» **Activity**
Write each line again exactly as it is, from the opening line of the records below through the one containing "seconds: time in", and add nothing.
Top of Provided information
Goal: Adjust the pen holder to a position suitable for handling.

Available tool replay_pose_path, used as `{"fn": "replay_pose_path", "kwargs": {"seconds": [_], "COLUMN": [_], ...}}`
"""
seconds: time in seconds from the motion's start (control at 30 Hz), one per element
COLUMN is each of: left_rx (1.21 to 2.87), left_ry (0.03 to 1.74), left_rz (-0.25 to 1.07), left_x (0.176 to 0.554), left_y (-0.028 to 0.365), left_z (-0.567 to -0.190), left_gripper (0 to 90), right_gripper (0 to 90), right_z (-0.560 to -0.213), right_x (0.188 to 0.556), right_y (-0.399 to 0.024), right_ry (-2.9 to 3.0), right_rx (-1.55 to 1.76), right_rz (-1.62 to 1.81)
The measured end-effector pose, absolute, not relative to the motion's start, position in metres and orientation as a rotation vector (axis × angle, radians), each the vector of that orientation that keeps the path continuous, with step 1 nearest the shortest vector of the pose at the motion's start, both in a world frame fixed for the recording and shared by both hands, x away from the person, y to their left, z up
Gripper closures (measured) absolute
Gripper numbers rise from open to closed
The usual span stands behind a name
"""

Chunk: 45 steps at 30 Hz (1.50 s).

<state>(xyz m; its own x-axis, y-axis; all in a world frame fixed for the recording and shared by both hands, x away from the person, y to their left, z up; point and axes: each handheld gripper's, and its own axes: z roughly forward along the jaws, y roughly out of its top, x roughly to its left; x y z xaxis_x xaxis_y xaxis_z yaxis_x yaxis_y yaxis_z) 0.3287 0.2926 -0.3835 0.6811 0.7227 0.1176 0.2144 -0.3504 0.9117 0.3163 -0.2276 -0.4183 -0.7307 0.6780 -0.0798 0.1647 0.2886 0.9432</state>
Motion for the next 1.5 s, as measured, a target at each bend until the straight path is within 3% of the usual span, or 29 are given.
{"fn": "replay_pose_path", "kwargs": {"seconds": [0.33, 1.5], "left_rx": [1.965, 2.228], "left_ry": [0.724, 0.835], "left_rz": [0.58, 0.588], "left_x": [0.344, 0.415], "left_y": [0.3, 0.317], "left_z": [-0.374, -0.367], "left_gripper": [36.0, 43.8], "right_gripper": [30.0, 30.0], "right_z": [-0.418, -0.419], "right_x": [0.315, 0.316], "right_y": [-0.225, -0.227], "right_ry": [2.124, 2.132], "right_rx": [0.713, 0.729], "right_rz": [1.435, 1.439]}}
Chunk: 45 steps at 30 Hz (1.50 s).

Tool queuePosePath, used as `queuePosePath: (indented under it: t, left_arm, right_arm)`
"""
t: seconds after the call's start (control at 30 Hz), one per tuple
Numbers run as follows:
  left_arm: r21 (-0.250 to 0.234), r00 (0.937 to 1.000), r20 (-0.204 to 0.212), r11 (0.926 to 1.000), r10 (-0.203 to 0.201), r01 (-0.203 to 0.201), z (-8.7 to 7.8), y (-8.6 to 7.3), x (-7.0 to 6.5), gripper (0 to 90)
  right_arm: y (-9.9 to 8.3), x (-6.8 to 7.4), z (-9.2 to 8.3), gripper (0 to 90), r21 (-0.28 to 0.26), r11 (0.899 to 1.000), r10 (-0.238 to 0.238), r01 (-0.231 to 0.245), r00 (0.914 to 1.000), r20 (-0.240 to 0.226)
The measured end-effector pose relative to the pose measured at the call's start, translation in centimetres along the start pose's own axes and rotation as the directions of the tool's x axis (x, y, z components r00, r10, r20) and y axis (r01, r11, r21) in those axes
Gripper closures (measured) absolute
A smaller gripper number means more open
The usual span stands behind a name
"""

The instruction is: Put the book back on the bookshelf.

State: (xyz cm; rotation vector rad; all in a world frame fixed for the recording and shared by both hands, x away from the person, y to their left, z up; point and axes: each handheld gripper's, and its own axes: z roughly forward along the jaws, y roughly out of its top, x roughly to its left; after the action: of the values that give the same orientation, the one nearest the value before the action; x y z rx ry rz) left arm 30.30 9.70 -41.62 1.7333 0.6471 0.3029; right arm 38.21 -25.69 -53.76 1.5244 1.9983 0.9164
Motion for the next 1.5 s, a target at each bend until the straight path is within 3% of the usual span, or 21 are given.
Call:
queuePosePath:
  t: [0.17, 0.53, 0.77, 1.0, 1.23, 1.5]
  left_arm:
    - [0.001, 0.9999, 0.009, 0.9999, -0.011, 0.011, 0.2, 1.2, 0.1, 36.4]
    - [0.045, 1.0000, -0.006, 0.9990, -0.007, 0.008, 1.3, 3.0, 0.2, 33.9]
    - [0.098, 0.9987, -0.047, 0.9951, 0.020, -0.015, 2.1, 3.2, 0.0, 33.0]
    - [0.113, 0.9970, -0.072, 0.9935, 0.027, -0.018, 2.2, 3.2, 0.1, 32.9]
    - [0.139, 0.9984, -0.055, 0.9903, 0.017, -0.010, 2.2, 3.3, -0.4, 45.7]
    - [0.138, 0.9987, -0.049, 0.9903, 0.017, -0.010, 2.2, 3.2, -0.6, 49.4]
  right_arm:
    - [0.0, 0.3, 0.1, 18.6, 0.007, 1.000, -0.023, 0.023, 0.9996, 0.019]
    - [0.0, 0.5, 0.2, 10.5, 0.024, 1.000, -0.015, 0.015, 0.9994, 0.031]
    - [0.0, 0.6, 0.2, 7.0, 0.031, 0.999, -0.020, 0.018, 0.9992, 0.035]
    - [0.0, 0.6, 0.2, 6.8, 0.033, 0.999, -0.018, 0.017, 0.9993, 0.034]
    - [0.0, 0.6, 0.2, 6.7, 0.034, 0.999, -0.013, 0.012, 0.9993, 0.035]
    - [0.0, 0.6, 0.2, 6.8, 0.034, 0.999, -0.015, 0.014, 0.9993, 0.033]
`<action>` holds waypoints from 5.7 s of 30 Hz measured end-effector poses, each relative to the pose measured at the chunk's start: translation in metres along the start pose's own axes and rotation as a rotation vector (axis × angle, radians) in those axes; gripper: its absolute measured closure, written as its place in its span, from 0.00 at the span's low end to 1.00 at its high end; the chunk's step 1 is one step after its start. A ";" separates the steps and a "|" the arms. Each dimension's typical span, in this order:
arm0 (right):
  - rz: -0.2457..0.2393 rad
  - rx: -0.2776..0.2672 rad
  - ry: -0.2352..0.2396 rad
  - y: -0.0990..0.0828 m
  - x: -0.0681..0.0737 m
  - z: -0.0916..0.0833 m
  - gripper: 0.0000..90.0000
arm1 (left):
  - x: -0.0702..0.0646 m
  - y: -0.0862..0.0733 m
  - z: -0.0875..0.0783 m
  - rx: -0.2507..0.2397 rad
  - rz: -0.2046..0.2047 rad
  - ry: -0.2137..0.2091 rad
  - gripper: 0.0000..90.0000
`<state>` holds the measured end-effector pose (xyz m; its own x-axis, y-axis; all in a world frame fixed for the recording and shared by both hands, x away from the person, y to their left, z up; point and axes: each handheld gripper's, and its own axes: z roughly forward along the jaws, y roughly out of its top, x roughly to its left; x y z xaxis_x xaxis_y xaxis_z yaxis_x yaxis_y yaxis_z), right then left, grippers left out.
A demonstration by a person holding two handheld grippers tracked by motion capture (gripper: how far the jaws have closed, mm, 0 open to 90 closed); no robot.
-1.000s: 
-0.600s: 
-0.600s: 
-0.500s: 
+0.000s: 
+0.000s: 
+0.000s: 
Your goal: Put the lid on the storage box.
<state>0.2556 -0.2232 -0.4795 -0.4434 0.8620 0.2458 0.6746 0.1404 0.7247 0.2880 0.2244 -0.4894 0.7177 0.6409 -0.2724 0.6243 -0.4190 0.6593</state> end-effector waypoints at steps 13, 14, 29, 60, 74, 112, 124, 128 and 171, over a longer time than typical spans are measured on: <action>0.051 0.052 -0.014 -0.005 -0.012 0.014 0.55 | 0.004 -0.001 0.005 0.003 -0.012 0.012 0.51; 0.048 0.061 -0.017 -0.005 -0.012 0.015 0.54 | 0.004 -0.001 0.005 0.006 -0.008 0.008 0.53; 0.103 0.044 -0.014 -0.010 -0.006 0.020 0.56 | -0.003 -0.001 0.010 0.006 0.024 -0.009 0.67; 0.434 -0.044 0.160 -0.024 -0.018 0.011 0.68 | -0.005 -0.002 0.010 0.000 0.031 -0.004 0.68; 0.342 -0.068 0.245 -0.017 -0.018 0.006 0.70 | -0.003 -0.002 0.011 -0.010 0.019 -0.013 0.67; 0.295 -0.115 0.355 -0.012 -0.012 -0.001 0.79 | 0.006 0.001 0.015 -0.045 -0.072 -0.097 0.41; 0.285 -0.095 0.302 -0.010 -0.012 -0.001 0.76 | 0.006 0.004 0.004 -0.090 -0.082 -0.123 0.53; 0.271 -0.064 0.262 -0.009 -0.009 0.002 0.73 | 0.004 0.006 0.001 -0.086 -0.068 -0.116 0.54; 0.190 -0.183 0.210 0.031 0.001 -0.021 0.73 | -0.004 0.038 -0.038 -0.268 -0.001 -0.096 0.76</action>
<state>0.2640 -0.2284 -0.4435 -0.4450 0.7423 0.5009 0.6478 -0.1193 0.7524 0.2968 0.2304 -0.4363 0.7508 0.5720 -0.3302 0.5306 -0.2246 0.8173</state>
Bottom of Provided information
» **Expected answer**
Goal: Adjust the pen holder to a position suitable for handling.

Available tool replay_pose_path, used as `{"fn": "replay_pose_path", "kwargs": {"seconds": [_], "COLUMN": [_], ...}}`
"""
seconds: time in seconds from the motion's start (control at 30 Hz), one per element

There's nothing left to add to the answer.